A native of Canton, Massachusetts, Stanton was a cum laude graduate of Smith College. Before entering Cushing's service, she worked as a secretary to Agide Jacchia, the conductor of the Boston Pops Orchestra.

Stanton began working for Cushing in 1920, during his time at Harvard and the Peter Bent Brigham Hospital in Boston. In 1933, Stanton accompanied Cushing to New Haven, where he had accepted an appointment as Sterling Professor of Neurology at Yale. Stanton also accompanied Cushing abroad. On a trip to Britain and mainland Europe, Stanton helped Cushing complete his unfinished speeches and acted as a travel companion for his daughter Betsey.

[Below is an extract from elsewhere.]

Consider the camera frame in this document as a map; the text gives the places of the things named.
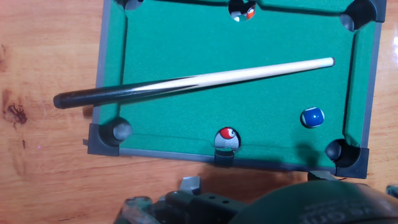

When Cushing's rare books, along with the collections of John F. Fulton and Arnold C. Klebs, were brought together to form Yale's Medical Historical Library, Stanton played a major role in organizing the collections of the new library. In 1939, Stanton was appointed Secretary of the Historical Library. In 1949, her title was changed to Librarian of the Historical Collections, and on her retirement in 1968 she was appointed historical consultant. From 1951 to 1961 she was also research assistant in bibliography in the Yale Department of the History of Medicine. She was an assistant editor of the Journal of the History of Medicine and Allied Sciences from 1948 to 1960 and from 1961 to 1972 associate editor.

== Publications ==
- Fulton, John F. and Madeleine E. Stanton. The centennial of surgical anesthesia: an annotated catalogue of books and pamphlets bearing on the early history of surgical anesthesia, exhibited at the Yale Medical Library, October 1946. New York: Henry Schuman, 1946.
- Fulton, John F., and Madeline E. Stanton. Michael Servetus, humanist and martyr. New York, 1953.
- Fulton, John F. and Madeleine E. Stanton. "Bibliography of Galvani's writings on animal electricity," in Luigi Galvani, Commentary on the effects of electricity on muscular motion...together with a facsimile of Galvani's De viribus electricitatis in motu musculari commentarius (1791), and a bibliography of the editions and translations of Galvani's book... Norwalk, CT: Burndy Library, 1954, pp. 159–171.
- Fulton, John F., Frederick G. Kilgour, and Madeline E. Stanton, "Die Medizinische Bibliothek der Universität Yale,” Zeitschrift der Schweizerischen Bibliophilen Gesellschaft 2 (2) (1959): 87–102.
- Fulton, John F., Frederick G. Kilgour and Madeline E. Stanton. Yale Medical Library: the formation and growth of its Historical Library. New Haven, 1962.

== Bibliography ==
- "A gathering of friends in memory of Madeline Earle Stanton, (1898-1980), held in the Historical Library, Yale University School of Medicine, Saturday, 22 November 1980," Journal of the History of Medicine and Allied Sciences, 36 (1981): 129–150.
- Blankfort, Joelle Ruth. “Madeline Earle Stanton and the Historical Library of the Yale Medical Library,” M.S. Thesis in Library Science, Southern Connecticut State College, 1976.
- Wilson, L. G. "Madeline Earle Stanton 1898-1980." Bulletin of the Medical Library Association 69.3 (1981): 357.